Brief
Only the count should appear in your answer: how many lines of the data below contain the word "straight"?

*** Block opens ***

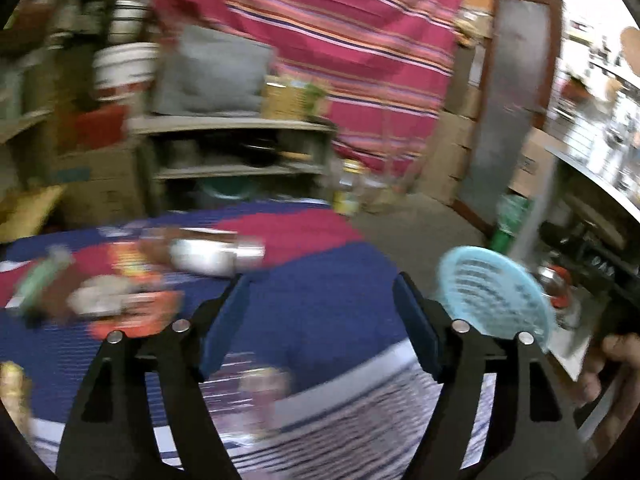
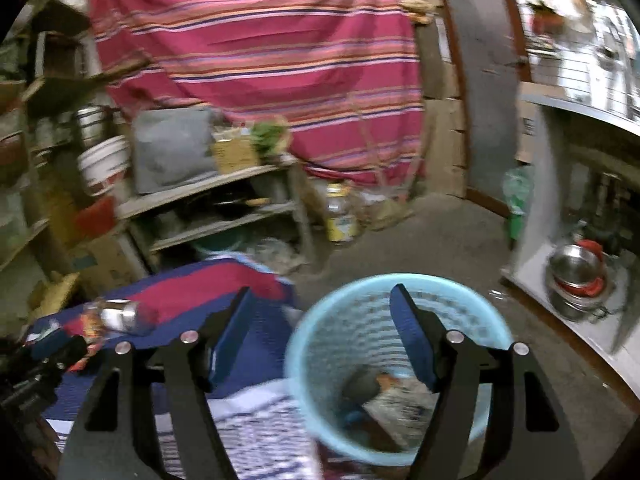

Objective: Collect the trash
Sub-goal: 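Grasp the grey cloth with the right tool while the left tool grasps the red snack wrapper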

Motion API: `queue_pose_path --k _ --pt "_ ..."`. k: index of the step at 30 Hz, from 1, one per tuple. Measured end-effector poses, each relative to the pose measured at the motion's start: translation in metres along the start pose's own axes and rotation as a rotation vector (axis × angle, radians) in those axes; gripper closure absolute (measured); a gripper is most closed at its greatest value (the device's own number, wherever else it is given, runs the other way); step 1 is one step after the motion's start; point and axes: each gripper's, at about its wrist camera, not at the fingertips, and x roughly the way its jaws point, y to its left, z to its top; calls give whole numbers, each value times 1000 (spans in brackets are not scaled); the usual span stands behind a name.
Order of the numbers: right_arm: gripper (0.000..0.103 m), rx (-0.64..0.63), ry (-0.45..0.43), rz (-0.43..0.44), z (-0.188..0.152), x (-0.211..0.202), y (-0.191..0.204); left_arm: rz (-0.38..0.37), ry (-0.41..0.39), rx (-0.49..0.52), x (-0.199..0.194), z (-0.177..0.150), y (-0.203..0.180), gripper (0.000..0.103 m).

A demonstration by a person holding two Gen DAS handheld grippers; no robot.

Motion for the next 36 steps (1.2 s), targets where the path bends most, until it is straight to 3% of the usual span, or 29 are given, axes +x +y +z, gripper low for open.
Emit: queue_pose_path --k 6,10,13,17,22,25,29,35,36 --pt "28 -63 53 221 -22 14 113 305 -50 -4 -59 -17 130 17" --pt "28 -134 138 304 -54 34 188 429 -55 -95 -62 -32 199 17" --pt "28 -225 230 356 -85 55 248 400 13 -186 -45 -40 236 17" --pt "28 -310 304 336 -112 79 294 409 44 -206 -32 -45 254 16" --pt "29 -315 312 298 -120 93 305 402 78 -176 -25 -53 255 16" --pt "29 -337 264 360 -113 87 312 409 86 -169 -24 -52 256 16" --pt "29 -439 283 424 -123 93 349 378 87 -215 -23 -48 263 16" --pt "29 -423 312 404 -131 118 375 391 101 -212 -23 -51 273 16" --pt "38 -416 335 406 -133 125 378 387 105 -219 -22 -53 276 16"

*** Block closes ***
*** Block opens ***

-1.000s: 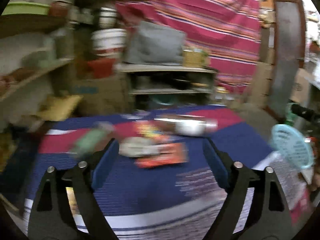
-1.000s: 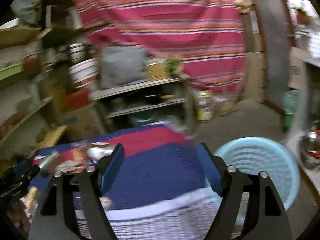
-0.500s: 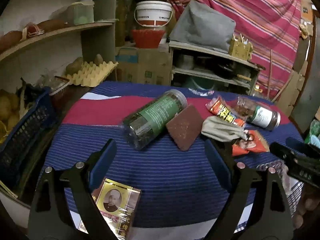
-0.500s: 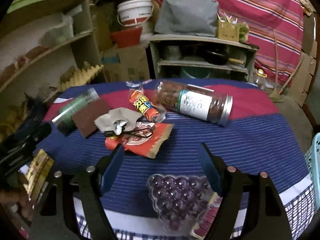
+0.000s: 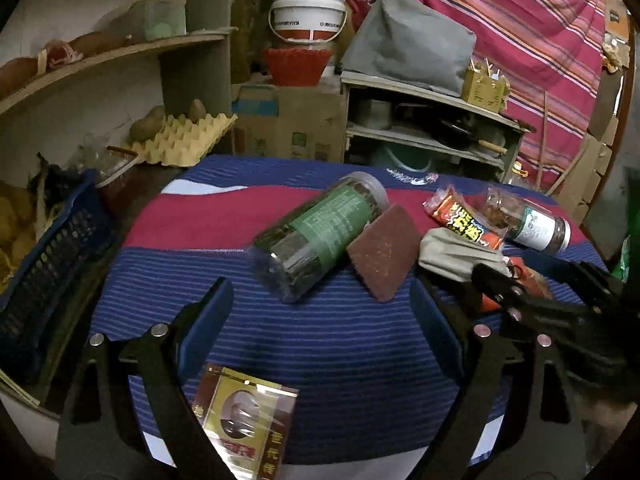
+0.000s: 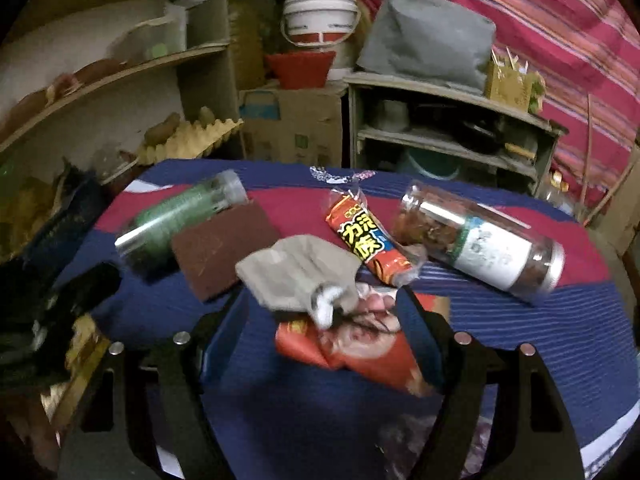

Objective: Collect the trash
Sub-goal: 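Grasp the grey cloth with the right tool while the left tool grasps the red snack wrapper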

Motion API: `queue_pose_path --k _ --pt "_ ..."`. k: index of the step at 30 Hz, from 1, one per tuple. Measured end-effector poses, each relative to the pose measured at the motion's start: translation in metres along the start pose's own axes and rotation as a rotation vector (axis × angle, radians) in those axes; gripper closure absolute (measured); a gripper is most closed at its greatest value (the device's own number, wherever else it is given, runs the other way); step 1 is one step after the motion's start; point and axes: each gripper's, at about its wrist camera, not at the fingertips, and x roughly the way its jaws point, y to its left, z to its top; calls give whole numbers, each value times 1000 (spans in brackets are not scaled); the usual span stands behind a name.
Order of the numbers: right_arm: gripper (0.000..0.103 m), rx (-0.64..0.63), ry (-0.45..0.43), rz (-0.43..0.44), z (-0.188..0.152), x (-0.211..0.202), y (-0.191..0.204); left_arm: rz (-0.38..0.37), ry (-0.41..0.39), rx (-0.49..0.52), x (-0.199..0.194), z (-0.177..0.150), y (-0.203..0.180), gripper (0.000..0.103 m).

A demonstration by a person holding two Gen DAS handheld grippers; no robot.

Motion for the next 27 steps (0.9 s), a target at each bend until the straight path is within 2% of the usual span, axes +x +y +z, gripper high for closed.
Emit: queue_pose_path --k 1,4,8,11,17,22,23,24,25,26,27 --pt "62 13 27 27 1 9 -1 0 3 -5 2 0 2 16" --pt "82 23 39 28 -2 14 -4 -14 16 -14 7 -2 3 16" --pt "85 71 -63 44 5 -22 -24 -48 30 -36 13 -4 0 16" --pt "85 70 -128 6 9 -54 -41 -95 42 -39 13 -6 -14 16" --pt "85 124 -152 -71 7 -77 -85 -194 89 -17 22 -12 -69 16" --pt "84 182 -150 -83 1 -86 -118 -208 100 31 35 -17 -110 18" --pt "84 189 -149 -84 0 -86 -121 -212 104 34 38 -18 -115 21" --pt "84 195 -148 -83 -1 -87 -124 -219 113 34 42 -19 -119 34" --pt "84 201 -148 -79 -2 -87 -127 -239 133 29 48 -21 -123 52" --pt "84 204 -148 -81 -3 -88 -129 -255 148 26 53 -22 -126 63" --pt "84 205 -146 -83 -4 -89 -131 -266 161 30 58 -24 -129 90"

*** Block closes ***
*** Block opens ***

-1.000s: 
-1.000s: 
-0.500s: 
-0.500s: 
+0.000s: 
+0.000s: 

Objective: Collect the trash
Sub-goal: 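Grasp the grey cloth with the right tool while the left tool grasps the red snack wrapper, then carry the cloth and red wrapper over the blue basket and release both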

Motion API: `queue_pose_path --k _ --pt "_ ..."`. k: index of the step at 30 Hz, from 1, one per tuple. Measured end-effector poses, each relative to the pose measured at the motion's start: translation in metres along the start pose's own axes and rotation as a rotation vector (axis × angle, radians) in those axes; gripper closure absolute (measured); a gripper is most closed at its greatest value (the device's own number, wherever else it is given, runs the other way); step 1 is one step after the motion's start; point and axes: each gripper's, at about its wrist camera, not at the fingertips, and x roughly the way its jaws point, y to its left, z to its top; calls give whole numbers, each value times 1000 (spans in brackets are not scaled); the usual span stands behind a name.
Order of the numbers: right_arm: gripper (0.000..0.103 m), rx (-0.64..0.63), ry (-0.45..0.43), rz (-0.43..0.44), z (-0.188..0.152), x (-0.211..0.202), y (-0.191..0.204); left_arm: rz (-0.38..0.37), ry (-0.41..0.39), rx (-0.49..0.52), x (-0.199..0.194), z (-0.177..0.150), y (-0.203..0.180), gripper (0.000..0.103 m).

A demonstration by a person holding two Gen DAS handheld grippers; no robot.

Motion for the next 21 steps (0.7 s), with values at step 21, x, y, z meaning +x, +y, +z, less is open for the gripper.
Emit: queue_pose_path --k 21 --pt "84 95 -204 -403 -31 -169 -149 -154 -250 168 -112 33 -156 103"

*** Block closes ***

Response to the task
2